Page 118 (pairs well w/ the above quote from page 46):
Marianne looked on, slightly drunk, admiring the way Sophie and Connell looked together, his hands on her smooth brown shins, and feeling a strange sense of nostalgia for a moment that was already in the process of happening.
Page 127 (on having money):
She bought him things all the time, dinner, theatre tickets, things she would pay for and then instantly, permanently, forget about.
Page 132 (ah, the friends-with-your-ex conundrum):
Connell can’t figure out what kind of relationship they are supposed to have now. Are they agreeing not to find each other attractive anymore? When were they supposed to have stopped?
Page 138:
I mean, I don’t enjoy it. But then, you’re not really submitting to someone if you only submit to things you enjoy.
Page 165:
That’s money, the substance that makes the world real. There’s something so corrupt and sexy about it.
Page 168:
He’s not sure what friends are allowed to enjoy about each other.
Page 176 (there were several other descriptions of various blues throughout the book):
The sky is a thrilling chlorine-blue, stretched taut and featureless like silk.
Page 187 (the obligatory titular reference):
I don’t know why I can’t be like normal people.
Page 189 (this had at least two different meanings and was simply brutal in context):
But Marianne has already turned away.
Page 195 (also a saying in Vermont):
In Sweden we have a saying, he says. There’s no such thing as bad weather, only bad clothes.
Page 195:
He has managed to nurture a fine artistic sensitivity without ever developing any real sense of right and wrong. The fact that this is even possible unsettles Marianne, and makes art seem pointless suddenly.
Page 198:
There’s always been something inside her that men have wanted to dominate, and their desire for domination can look so much like attraction, even love.
Page 219:
But that was their world then. Their feelings were suppressed so carefully in everyday life, forced into smaller and smaller spaces, until seemingly minor events took on insane and frightening significance.
Page 224:
What we can do here in counseling is try to work on your feelings, and your thoughts and behaviors, she says. We can’t change your circumstances, but we can change how you respond to your circumstances.
Page 225 (a counterpart to the famous Groucho Marx line):
They were attended only by people who wanted to be the kind of people who attended them.
Page 231:
Not for the first time Marianne thinks cruelty does not only hurt the victim, but the perpetrator also, and maybe more deeply and more permanently. You learn nothing very profound about yourself simply by being bullied; but by bullying someone else you learn something you can never forget.
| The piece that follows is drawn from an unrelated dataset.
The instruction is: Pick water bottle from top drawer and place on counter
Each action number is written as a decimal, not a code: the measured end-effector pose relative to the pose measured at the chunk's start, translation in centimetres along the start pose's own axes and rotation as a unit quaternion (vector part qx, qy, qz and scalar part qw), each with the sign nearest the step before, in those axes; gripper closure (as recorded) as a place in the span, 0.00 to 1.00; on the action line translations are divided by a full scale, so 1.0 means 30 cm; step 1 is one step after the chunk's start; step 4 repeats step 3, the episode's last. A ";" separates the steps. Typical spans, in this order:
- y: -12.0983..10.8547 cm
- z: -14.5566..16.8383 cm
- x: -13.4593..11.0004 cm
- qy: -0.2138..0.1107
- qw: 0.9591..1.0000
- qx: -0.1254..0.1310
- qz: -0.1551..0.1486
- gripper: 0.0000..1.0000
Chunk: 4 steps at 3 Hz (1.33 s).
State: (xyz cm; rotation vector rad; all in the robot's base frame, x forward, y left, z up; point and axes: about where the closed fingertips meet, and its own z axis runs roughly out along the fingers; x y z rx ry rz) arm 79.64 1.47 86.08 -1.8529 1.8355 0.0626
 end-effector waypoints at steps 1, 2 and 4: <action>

Page 237 (quietly devastating, given that it occurs right near the end of the book):
It’s different for men, she says.
Yeah, I’m starting to get that.
Page 242:
Her body is just an item of property, and though it has been handed around and misused in various ways, it has somehow always belonged to him, and she feels like returning it to him now.
I should go back through my book highlights more often. Too often, I just jump from finishing a book into the next thing (book, movie, sleep, work); reading through my notes (and writing about them, briefly) really solidified this book in my mind. I’m curious though: was it helpful/interesting for you? And did you read the book or not?